INFORMATION SUPPLIED »
_ _ _ _
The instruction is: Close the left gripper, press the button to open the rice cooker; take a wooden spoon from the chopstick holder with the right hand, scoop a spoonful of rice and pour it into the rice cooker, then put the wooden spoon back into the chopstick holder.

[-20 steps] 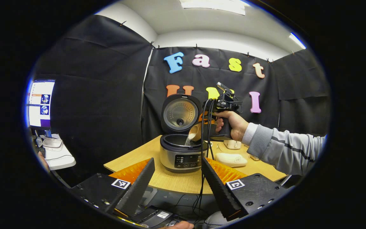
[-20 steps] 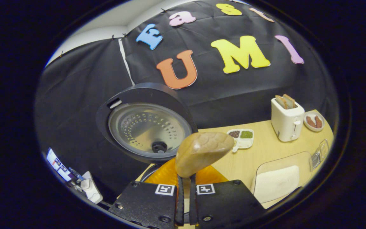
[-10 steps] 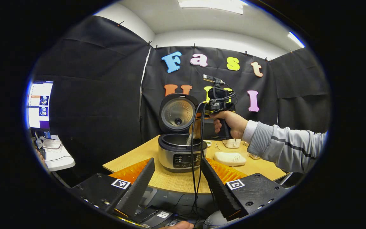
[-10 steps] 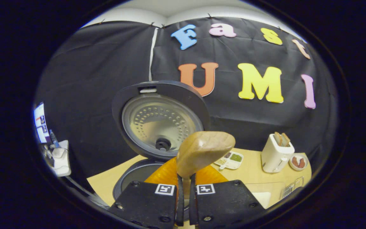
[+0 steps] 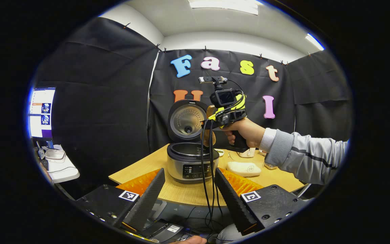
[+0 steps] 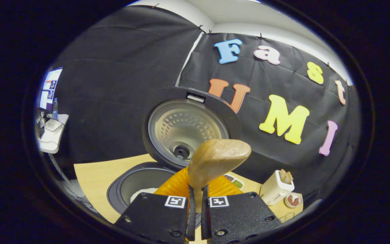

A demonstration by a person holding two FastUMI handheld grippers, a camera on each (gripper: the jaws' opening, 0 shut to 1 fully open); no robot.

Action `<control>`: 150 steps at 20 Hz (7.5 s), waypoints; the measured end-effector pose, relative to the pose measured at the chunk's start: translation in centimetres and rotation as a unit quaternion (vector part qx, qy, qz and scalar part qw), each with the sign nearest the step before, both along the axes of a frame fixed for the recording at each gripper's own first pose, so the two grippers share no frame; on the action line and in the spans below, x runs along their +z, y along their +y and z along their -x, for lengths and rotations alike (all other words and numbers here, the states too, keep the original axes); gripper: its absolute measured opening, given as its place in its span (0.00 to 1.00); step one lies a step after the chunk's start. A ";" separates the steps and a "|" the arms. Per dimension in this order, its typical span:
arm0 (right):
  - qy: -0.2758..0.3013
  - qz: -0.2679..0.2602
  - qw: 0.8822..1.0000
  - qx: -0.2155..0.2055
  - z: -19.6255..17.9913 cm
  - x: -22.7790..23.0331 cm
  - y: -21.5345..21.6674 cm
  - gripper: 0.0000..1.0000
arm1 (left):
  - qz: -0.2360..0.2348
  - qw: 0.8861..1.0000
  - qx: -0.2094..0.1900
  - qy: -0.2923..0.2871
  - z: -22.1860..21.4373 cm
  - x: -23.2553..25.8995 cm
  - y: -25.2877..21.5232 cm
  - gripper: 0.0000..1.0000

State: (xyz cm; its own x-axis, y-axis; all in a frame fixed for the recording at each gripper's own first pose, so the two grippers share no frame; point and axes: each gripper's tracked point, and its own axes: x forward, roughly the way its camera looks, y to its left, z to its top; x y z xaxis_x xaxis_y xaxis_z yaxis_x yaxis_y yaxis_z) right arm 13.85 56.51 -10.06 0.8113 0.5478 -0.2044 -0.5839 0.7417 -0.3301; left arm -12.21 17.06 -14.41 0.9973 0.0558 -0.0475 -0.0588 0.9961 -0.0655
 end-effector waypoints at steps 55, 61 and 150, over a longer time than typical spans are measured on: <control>0.044 -0.177 0.939 -0.292 -15.1 -5.2 -50.4 0.81 | -0.010 1.000 -0.018 0.007 -13.8 5.9 -9.6 0.94; -0.019 -0.177 0.945 -0.273 -6.9 1.0 -50.7 0.82 | -0.020 1.000 0.001 -0.003 -16.7 9.8 -7.4 0.94; -0.064 -0.195 0.962 -0.182 17.7 5.1 -40.9 0.82 | -0.012 0.997 0.062 0.045 -23.2 4.2 -1.0 0.94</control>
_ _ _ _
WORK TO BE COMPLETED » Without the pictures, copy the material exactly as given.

RESULT FOR THIS TASK »
The instruction is: Close the left gripper, press the button to open the rice cooker; take a wooden spoon from the chopstick holder with the right hand, scoop a spoonful of rice and pour it into the rice cooker, then put the wooden spoon back into the chopstick holder.

[-20 steps] 
[-20 steps] 
[-10 steps] 
[-10 steps] 
[+0 steps] 
[+0 steps] 

A demonstration by a person holding two FastUMI handheld grippers, a camera on each (gripper: the jaws' opening, 0 shut to 1 fully open); no robot.

Action `<control>`: 150 steps at 20 Hz (7.5 s), waypoints; the measured end-effector pose, relative to the pose measured at the chunk's start: translation in centimetres and rotation as a unit quaternion (vector part qx, qy, qz and scalar part qw), each with the sign nearest the step before, both along the axes of a frame fixed for the recording at each gripper's own first pose, so the two grippers share no frame; on the action line and in the spans below, x runs along their +z, y along their +y and z along their -x, for lengths and rotations alike (all other words and numbers here, the states too, keep the original axes); gripper: its absolute measured opening, given as its place in its span (0.00 to 1.00); step one lies a step after the chunk's start. A ";" separates the steps and a "|" the arms. Per dimension in this order, its typical span:
arm0 (right):
  - qy: -0.2758..0.3013
  - qz: -0.2679..0.2602
  - qw: 0.8822..1.0000
  - qx: -0.2155..0.2055
  - z: -19.6255..17.9913 cm
  - x: -22.7790..23.0331 cm
  - y: -21.5345..21.6674 cm
  - gripper: 0.0000..1.0000
arm1 (left):
  - qz: -0.2360..0.2348
  - qw: 0.8861..1.0000
  - qx: -0.2094..0.1900
  - qy: -0.2923..0.2871
  - z: -22.1860..21.4373 cm
  - x: -23.2553..25.8995 cm
  - y: -25.2877..21.5232 cm
  - gripper: 0.0000..1.0000

State: (xyz cm; its own x-axis, y-axis; all in a frame fixed for the recording at each gripper's own first pose, so the two grippers share no frame; point and axes: each gripper's tracked point, and its own axes: x forward, roughly the way its camera looks, y to its left, z to its top; x y z xaxis_x xaxis_y xaxis_z yaxis_x yaxis_y yaxis_z) right arm 13.85 56.51 -10.06 0.8113 0.5478 -0.2044 -0.5839 0.7417 -0.3301; left arm -12.21 17.06 -14.41 0.9973 0.0558 -0.0475 -0.0588 0.9961 -0.0655
 end-effector waypoints at steps 55, 61 and 150, over a longer time than typical spans are measured on: <control>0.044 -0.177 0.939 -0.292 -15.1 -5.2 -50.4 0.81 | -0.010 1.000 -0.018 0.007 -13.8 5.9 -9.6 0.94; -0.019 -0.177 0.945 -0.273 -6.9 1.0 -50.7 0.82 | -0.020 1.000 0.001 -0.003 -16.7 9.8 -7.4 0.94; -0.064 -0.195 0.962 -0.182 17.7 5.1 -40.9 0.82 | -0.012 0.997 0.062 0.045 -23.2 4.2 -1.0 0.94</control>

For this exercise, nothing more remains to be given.